**What the exercise asks**
Reproduce, from the lines below, exactly the stretch that begins at the line containing "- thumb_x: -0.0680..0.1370" and ends at the line containing "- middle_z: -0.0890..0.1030", both included.

**Data for this task**

────────

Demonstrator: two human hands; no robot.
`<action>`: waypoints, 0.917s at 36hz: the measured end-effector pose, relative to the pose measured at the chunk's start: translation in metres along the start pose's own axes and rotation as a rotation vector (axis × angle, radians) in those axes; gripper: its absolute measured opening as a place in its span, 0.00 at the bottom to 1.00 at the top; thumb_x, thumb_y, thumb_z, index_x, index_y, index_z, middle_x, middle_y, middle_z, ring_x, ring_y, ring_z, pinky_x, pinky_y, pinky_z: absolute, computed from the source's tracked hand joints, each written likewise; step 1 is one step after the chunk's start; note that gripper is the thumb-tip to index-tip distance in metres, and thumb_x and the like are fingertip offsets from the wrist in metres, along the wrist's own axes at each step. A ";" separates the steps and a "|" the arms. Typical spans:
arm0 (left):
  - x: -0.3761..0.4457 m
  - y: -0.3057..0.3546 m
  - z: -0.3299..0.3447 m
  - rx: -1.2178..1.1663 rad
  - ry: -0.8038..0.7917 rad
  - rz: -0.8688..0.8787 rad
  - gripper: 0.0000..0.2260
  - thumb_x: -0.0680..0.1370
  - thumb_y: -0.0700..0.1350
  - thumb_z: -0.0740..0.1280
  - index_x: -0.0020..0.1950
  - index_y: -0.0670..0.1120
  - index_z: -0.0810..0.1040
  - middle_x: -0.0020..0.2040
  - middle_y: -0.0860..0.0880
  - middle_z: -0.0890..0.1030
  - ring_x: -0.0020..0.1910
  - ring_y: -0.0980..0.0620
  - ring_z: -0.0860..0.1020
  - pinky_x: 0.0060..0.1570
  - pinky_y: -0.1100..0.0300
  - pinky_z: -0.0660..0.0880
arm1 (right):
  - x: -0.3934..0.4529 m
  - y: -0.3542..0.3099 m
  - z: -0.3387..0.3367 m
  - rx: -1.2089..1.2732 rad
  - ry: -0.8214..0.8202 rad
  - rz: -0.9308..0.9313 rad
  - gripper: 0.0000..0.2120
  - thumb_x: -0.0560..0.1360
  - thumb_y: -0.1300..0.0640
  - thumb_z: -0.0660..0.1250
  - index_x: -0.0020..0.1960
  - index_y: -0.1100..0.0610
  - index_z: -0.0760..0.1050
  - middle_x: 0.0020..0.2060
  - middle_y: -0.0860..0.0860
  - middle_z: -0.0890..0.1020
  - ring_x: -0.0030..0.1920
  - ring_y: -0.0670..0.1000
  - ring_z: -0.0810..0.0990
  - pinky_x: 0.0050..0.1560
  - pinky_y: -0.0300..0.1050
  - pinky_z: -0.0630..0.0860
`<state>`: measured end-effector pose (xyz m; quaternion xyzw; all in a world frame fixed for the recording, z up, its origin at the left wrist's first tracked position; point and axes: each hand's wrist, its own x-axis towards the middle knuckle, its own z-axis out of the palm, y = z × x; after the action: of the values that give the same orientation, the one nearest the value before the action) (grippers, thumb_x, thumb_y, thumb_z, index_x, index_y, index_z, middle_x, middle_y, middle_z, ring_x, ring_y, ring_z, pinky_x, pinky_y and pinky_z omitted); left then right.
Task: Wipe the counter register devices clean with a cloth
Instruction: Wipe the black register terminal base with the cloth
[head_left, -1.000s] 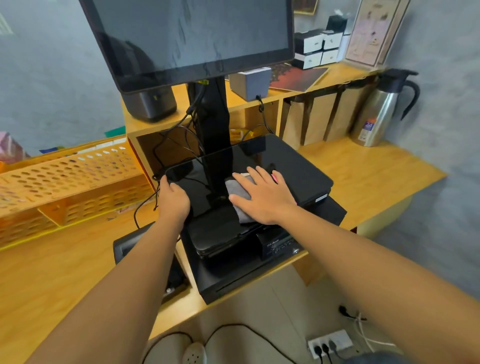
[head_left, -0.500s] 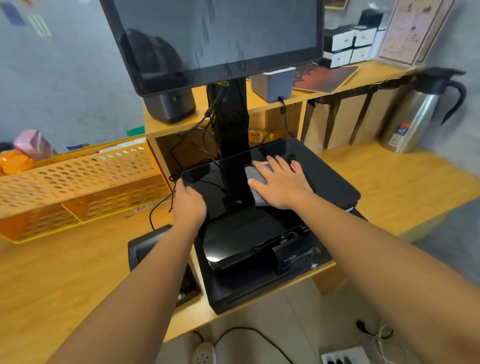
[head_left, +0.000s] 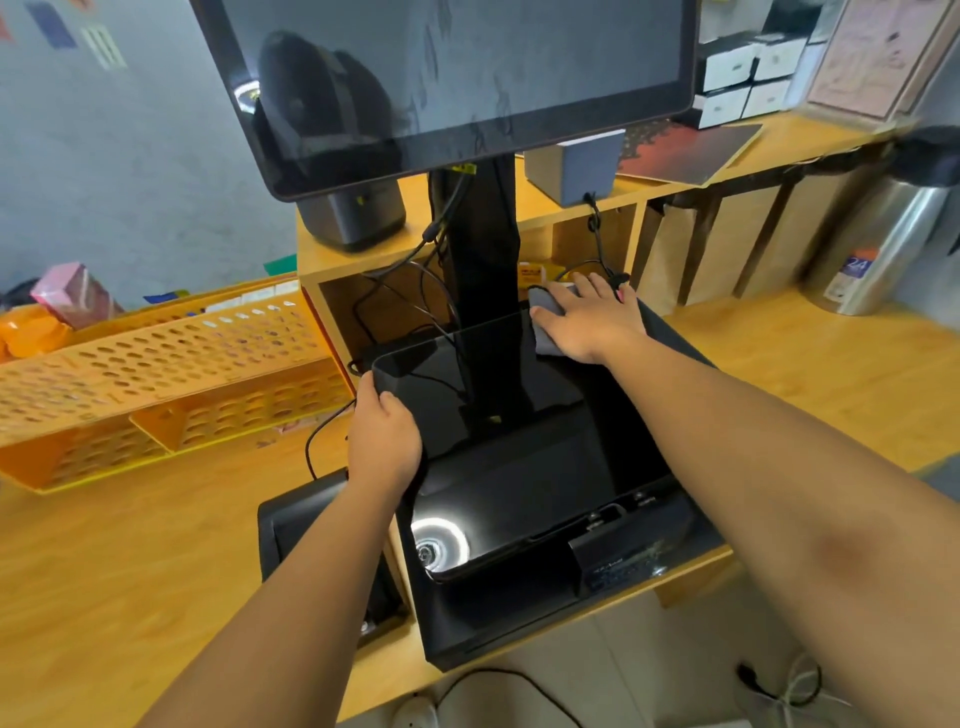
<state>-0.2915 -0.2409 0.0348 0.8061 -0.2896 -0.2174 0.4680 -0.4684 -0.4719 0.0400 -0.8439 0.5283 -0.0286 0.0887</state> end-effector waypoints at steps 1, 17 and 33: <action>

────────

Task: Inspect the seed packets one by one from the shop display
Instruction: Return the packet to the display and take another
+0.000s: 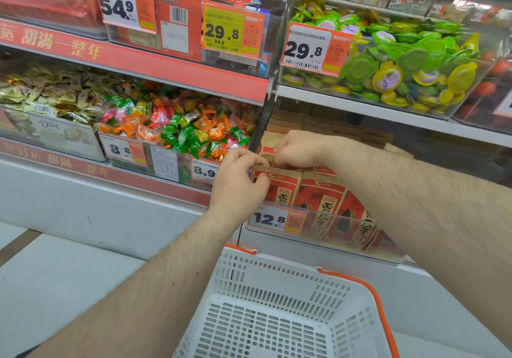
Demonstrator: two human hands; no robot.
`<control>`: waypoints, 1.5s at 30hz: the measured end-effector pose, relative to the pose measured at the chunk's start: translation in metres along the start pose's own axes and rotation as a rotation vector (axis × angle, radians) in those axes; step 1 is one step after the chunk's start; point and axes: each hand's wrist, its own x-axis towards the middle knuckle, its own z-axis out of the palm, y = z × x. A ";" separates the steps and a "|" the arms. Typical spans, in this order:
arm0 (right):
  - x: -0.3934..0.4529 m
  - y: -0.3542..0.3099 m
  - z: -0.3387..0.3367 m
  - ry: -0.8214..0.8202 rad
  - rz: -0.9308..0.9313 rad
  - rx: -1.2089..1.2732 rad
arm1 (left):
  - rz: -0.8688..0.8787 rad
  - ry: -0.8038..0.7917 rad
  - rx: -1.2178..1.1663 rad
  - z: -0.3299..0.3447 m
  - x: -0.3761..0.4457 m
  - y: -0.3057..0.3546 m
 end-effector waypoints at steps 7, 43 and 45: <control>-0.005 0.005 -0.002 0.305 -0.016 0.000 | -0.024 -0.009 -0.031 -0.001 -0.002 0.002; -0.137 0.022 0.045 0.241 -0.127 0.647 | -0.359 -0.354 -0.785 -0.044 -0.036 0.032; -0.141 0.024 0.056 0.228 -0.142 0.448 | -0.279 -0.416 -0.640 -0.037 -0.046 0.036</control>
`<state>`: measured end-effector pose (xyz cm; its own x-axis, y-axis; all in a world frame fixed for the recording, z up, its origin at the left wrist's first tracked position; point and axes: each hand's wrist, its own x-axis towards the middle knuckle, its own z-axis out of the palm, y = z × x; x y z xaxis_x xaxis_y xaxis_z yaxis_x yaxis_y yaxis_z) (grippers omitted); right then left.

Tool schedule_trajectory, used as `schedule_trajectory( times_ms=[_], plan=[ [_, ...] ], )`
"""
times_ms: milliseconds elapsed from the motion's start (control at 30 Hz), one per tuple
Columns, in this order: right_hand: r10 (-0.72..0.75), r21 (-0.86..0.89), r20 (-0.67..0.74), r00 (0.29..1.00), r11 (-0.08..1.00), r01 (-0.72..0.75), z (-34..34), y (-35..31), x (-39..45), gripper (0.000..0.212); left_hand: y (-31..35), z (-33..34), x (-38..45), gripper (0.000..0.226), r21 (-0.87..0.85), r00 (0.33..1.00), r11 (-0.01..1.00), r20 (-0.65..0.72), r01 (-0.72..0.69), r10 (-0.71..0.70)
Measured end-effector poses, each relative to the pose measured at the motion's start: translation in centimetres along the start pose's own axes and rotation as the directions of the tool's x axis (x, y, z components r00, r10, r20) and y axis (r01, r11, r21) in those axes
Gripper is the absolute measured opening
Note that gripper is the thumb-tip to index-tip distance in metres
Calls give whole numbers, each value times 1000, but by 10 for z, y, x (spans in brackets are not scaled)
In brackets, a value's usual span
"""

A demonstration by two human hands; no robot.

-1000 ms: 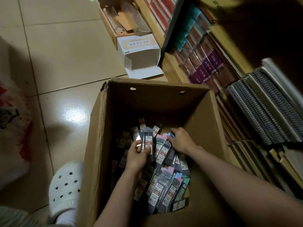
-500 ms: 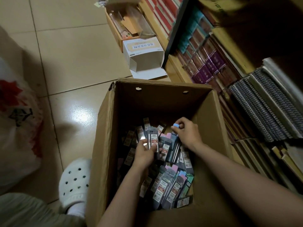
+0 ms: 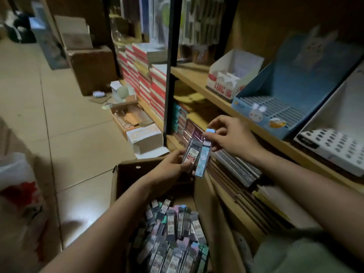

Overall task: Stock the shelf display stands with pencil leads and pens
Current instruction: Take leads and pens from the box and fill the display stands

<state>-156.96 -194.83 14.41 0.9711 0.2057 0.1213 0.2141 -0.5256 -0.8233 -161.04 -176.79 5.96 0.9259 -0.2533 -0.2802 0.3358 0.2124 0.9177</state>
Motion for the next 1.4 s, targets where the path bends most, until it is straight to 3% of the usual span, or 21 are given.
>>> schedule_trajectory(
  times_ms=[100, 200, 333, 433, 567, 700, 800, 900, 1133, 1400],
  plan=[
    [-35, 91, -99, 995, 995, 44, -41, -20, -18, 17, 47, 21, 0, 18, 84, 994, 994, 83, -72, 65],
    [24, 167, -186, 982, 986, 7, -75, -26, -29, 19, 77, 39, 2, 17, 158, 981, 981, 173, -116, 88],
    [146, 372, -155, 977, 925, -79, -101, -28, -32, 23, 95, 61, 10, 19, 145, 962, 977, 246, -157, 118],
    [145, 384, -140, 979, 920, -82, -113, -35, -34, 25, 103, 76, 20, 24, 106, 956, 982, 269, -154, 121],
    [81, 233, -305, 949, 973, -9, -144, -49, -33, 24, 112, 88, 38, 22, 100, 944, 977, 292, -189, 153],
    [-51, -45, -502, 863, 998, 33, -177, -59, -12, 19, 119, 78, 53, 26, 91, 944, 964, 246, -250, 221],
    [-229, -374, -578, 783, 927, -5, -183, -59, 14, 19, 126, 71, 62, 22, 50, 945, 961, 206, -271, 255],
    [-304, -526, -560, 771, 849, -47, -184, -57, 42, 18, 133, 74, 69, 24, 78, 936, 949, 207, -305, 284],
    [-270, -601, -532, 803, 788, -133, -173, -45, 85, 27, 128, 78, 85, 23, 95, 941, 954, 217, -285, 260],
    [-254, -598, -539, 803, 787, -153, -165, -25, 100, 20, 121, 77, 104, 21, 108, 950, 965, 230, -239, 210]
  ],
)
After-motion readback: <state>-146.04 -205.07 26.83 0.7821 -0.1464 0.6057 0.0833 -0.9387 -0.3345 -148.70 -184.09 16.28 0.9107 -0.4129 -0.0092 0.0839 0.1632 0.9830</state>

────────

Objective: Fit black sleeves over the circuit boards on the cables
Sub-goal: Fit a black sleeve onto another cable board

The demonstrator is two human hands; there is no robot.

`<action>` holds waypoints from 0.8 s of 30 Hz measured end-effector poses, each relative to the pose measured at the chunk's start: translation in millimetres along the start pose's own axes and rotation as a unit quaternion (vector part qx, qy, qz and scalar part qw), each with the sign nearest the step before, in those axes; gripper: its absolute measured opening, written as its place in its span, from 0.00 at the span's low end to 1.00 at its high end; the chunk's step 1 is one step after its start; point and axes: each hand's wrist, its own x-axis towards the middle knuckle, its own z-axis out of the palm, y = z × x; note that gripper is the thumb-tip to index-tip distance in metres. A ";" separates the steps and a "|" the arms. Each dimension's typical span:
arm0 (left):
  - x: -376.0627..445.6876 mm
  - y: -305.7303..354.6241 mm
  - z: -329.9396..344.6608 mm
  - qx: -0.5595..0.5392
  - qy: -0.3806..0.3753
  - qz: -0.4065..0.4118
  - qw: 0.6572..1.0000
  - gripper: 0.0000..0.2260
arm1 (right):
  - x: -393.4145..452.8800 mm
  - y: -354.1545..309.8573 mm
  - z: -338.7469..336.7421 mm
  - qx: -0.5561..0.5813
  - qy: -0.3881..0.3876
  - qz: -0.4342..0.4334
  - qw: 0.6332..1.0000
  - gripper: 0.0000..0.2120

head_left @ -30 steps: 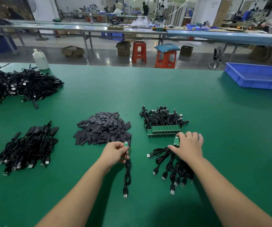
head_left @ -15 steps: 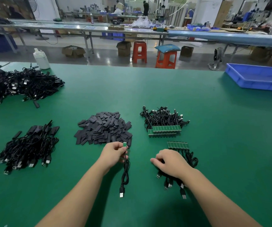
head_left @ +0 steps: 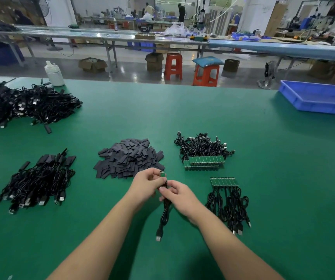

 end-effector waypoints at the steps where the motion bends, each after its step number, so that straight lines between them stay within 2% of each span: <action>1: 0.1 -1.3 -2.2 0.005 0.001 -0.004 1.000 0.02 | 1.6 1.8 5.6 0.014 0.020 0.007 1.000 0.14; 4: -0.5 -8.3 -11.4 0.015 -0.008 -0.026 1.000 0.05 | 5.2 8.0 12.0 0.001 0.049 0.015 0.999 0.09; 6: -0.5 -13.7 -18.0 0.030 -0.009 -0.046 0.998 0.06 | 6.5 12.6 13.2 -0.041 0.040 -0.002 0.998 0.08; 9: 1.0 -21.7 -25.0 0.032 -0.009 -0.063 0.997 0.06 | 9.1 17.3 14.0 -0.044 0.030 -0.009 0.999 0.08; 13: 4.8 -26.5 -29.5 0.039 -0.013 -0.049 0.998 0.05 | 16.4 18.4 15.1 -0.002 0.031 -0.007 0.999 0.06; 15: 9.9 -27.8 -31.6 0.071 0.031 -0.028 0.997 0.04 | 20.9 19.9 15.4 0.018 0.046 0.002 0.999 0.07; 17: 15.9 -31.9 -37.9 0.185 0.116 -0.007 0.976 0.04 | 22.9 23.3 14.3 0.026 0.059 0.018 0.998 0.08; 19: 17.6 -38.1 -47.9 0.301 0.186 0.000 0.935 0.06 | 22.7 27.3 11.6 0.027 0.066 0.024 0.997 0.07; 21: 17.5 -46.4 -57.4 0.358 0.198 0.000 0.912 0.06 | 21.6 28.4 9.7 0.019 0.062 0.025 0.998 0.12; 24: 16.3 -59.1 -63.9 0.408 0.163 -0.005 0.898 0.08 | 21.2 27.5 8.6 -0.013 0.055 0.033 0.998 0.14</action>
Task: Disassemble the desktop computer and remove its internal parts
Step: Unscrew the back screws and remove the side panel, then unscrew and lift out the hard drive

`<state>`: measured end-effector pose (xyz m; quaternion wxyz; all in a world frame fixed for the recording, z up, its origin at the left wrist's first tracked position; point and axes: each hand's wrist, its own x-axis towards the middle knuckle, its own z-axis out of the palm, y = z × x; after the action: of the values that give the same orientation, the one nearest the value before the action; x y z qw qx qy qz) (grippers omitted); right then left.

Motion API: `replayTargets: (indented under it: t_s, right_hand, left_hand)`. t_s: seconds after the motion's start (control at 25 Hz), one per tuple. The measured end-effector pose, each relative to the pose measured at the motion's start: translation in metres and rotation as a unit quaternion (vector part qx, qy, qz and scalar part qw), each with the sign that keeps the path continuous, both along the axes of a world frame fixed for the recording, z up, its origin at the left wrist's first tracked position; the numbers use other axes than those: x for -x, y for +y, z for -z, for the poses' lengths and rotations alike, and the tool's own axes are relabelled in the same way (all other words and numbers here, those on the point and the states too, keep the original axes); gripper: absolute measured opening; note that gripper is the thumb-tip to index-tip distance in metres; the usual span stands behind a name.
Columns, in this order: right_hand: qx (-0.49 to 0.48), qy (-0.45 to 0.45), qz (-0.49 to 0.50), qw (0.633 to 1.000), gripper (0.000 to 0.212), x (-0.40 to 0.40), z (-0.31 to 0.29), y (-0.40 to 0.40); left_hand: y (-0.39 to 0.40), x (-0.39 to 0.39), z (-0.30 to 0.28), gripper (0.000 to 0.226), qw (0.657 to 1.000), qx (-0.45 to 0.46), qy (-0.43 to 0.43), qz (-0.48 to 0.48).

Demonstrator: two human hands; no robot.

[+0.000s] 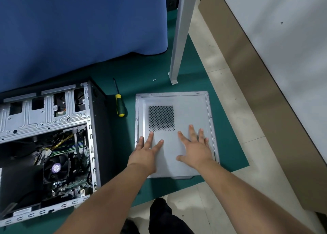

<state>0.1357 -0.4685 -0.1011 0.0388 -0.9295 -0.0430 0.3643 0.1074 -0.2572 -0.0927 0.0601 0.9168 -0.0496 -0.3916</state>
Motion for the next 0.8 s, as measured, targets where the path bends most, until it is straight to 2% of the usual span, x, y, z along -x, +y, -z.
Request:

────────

**Task response**
  - thumb_x: -0.0680..0.1370
  - thumb_y: -0.0700..0.1350
  - thumb_z: -0.0740..0.1280
  - index_x: -0.0020..0.1950
  - index_y: -0.0670..0.1120
  - index_z: -0.0810..0.1040
  - middle_x: -0.0020..0.2040
  - middle_y: -0.0860..0.0880
  - middle_z: -0.0890..0.1030

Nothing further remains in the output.